:: Problem to solve ::
Skip any image you find and restate the rest of the data word for word.

:: Data provided ::

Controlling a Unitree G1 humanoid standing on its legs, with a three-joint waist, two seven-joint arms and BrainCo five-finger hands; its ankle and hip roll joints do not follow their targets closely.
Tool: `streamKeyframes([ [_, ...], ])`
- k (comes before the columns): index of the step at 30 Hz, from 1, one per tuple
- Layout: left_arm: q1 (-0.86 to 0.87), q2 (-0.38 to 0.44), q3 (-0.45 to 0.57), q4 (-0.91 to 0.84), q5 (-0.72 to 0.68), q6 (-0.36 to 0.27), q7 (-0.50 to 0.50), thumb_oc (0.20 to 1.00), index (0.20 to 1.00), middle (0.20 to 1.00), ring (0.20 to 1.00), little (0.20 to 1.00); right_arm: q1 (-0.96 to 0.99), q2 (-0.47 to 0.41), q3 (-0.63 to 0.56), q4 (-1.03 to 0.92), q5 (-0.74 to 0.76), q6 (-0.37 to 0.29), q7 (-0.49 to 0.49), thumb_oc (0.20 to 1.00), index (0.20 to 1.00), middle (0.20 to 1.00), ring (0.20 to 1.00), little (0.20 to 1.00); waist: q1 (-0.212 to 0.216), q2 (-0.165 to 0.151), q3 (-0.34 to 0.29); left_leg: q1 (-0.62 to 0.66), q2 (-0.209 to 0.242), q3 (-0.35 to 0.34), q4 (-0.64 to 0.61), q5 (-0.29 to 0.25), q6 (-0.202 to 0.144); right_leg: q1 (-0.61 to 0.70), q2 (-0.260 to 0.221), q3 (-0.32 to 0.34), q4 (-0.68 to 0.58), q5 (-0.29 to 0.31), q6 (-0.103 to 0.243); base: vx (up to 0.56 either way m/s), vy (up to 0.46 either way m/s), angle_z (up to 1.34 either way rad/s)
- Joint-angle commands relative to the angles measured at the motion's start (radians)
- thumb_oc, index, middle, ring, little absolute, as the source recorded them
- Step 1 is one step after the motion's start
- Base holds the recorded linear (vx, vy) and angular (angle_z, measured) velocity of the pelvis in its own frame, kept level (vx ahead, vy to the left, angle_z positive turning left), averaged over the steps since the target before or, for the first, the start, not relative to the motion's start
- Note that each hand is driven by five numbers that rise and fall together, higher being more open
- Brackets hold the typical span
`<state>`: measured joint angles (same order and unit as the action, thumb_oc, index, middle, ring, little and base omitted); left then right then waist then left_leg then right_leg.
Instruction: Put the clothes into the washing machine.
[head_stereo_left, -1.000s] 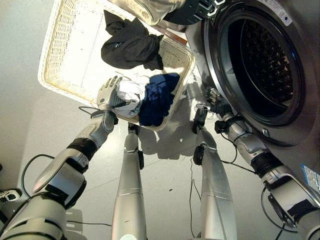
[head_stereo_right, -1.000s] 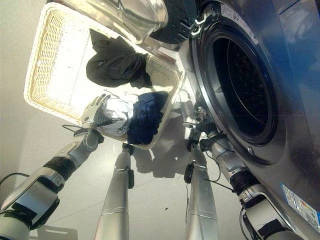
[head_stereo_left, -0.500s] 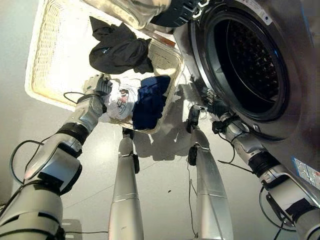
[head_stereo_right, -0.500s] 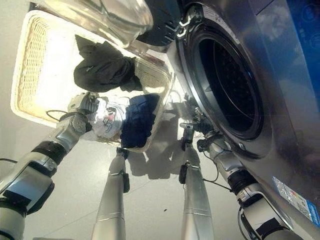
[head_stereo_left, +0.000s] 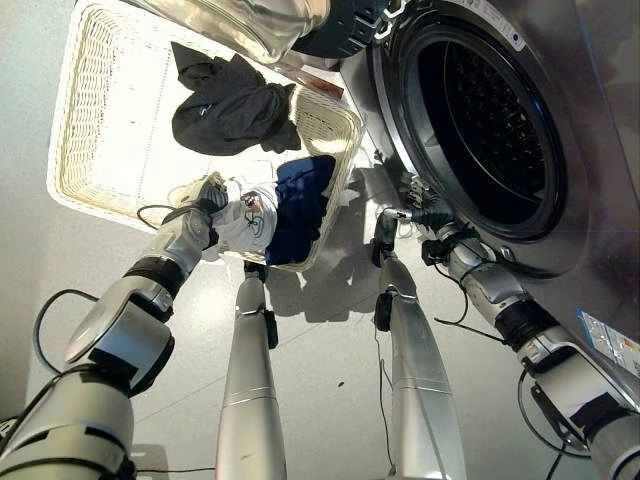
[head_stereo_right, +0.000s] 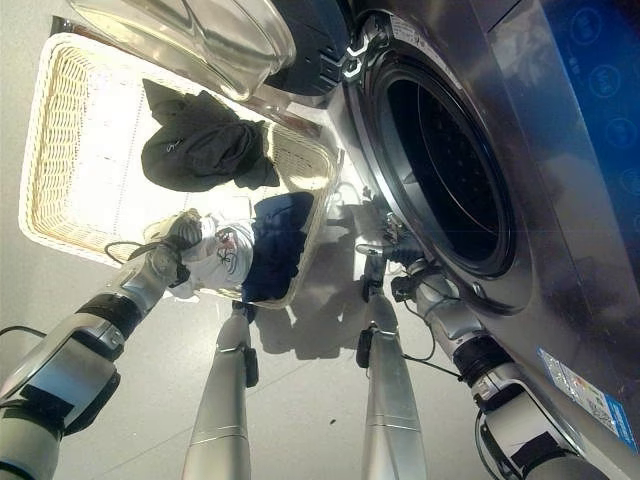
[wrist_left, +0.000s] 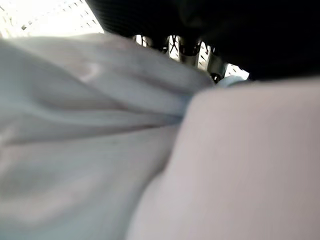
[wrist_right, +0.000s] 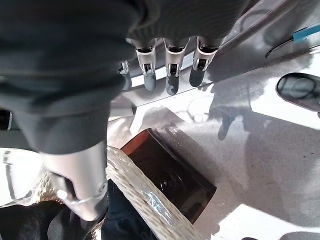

:: Written solution ::
Controlling a Unitree G1 humanoid standing on its legs, with a three-joint waist, two seven-joint arms and BrainCo five-finger hands; its ankle and hip roll joints do not follow their targets closely.
Tool: `streamKeyframes([ [_, ...], ])`
- k (comes before the columns): index of the step at 30 Hz, from 1, one per tuple
- Layout: left_arm: q1 (-0.86 to 0.87), q2 (-0.38 to 0.44), q3 (-0.45 to 0.57), q4 (-0.91 to 0.84), q5 (-0.72 to 0.68), q6 (-0.36 to 0.27), q7 (-0.50 to 0.50), thumb_oc (0.20 to 1.00), index (0.20 to 1.00), middle (0.20 to 1.00), ring (0.20 to 1.00), little (0.20 to 1.00); right_arm: q1 (-0.96 to 0.99), q2 (-0.47 to 0.41), q3 (-0.63 to 0.56), q4 (-1.03 to 0.92), q5 (-0.74 to 0.76), q6 (-0.37 to 0.29), q7 (-0.49 to 0.49), thumb_oc (0.20 to 1.00), index (0.20 to 1.00), middle (0.20 to 1.00), ring (0.20 to 1.00), little (0.20 to 1.00); waist: q1 (-0.212 to 0.216), q2 (-0.165 to 0.151), q3 (-0.34 to 0.29); left_leg: q1 (-0.62 to 0.66), q2 (-0.209 to 0.242), q3 (-0.35 to 0.34), q4 (-0.64 to 0.61), q5 (-0.29 to 0.25), q6 (-0.202 to 0.144); right_leg: q1 (-0.61 to 0.70), q2 (-0.260 to 0.221), q3 (-0.32 to 0.34), q4 (-0.68 to 0.58), q5 (-0.29 to 0.31), q6 (-0.103 to 0.243); base: vx (up to 0.56 either way m/s), vy (up to 0.46 either way m/s), angle_z (up to 1.34 either way rad/s)
- Joint-angle commands relative to the angles measured at the motion's start (radians)
- thumb_oc, index, middle, ring, little absolute, as the source recorded them
- Step 1 is one step after the motion's start
- Base holds the recorded linear (vx, vy) and angular (angle_z, measured) velocity of the pelvis in its own frame, kept level (vx ahead, vy to the left, angle_z positive turning left), averaged over the steps since the target before or, for the first, the start, not relative to the motion's start
- Note that each hand is driven by five numbers that rise and fall together, higher being more open
- Brackets hold the typical span
`<state>`: measured joint angles (same order and unit as the action, thumb_oc, index, middle, ring, little and base omitted); left then right then waist then left_leg then right_leg.
Instruction: Put the clothes into the washing machine.
[head_stereo_left, -1.000s] 
[head_stereo_right, -1.000s] 
[head_stereo_left, -0.500s] 
[head_stereo_right, -0.500s] 
[head_stereo_left, +0.000s] 
[head_stereo_right, +0.000s] 
[wrist_left, +0.000s] 
[wrist_right, +0.000s] 

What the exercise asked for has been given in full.